## Instructions to follow
From the first line to the last, retype the data below exactly.

::::::::

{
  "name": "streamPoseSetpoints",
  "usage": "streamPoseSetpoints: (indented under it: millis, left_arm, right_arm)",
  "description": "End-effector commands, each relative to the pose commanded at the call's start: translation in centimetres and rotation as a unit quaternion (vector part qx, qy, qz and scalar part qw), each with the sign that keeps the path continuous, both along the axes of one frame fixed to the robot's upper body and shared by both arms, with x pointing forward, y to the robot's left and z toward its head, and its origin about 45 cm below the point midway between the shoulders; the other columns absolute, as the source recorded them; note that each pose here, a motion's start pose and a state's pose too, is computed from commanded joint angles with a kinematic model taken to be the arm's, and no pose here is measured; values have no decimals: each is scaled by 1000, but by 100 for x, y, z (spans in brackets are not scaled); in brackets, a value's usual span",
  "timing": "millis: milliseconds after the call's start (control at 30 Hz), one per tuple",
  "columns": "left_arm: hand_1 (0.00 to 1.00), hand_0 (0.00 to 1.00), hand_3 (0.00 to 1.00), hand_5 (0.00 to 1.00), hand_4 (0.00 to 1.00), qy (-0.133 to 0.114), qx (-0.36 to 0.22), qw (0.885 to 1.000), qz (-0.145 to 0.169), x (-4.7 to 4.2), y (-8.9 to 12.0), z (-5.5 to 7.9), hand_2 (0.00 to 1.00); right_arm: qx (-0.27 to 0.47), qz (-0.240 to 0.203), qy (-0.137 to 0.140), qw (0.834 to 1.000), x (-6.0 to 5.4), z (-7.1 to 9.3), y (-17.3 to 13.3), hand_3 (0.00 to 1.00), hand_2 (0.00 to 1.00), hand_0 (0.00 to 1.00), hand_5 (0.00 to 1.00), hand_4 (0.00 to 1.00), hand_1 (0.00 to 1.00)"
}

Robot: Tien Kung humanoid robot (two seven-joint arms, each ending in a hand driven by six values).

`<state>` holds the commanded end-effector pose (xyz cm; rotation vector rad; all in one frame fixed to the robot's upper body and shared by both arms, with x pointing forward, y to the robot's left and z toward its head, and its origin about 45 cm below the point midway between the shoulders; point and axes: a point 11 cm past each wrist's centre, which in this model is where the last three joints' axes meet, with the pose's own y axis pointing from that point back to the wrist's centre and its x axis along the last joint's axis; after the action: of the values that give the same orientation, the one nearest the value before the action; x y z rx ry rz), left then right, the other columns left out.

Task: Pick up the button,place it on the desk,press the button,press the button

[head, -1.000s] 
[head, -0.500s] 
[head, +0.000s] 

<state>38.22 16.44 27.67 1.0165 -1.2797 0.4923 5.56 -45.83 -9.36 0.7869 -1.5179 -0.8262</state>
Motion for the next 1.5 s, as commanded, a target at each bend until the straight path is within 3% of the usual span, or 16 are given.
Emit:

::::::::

## Written reply
{
  "name": "streamPoseSetpoints",
  "usage": "streamPoseSetpoints: (indented under it: millis, left_arm, right_arm)",
  "description": "End-effector commands, each relative to the pose commanded at the call's start: translation in centimetres and rotation as a unit quaternion (vector part qx, qy, qz and scalar part qw), each with the sign that keeps the path continuous, both along the axes of one frame fixed to the robot's upper body and shared by both arms, with x pointing forward, y to the robot's left and z toward its head, and its origin about 45 cm below the point midway between the shoulders; the other columns absolute, as the source recorded them; note that each pose here, a motion's start pose and a state's pose too, is computed from commanded joint angles with a kinematic model taken to be the arm's, and no pose here is measured; values have no decimals: each is scaled by 1000, but by 100 for x, y, z (spans in brackets are not scaled); in brackets, a value's usual span",
  "timing": "millis: milliseconds after the call's start (control at 30 Hz), one per tuple",
  "columns": "left_arm: hand_1 (0.00 to 1.00), hand_0 (0.00 to 1.00), hand_3 (0.00 to 1.00), hand_5 (0.00 to 1.00), hand_4 (0.00 to 1.00), qy (-0.133 to 0.114), qx (-0.36 to 0.22), qw (0.885 to 1.000), qz (-0.145 to 0.169), x (-4.7 to 4.2), y (-8.9 to 12.0), z (-5.5 to 7.9), hand_2 (0.00 to 1.00); right_arm: qx (-0.27 to 0.47), qz (-0.240 to 0.203), qy (-0.137 to 0.140), qw (0.834 to 1.000), x (-6.0 to 5.4), z (-7.1 to 9.3), y (-17.3 to 13.3), hand_3 (0.00 to 1.00), hand_2 (0.00 to 1.00), hand_0 (0.00 to 1.00), hand_5 (0.00 to 1.00), hand_4 (0.00 to 1.00), hand_1 (0.00 to 1.00)"
}

Robot: Tien Kung humanoid robot (two seven-joint arms, each ending in a hand driven by six values).

`<state>` holds the commanded end-effector pose (xyz cm; rotation vector rad; all in one frame fixed to the robot's upper body and shared by both arms, with x pointing forward, y to the robot's left and z toward its head, and its origin about 45 cm below the point midway between the shoulders; point and axes: a point 11 cm past each wrist's centre, which in this model is where the last three joints' axes meet, with the pose's own y axis pointing from that point back to the wrist's centre and its x axis along the last joint's axis; after the action: of the values that give the same orientation, the one nearest the value before the action; x y z rx ry rz), left then right, the other columns left out.

Task: Pick up the button,place it on the desk,press the button,press the button

[head, -1.000s] 
[head, -0.500s] 
[head, +0.000s] 

<state>38.22 16.44 27.67 1.0165 -1.2797 0.4923 5.56 -45.83 -9.36 0.7869 -1.5179 -0.8262</state>
Motion for the next 1.5 s, as commanded, a target at each bend until the straight path is within 3% of the usual span, or 16 are given.
Emit:

Nothing else is part of this output.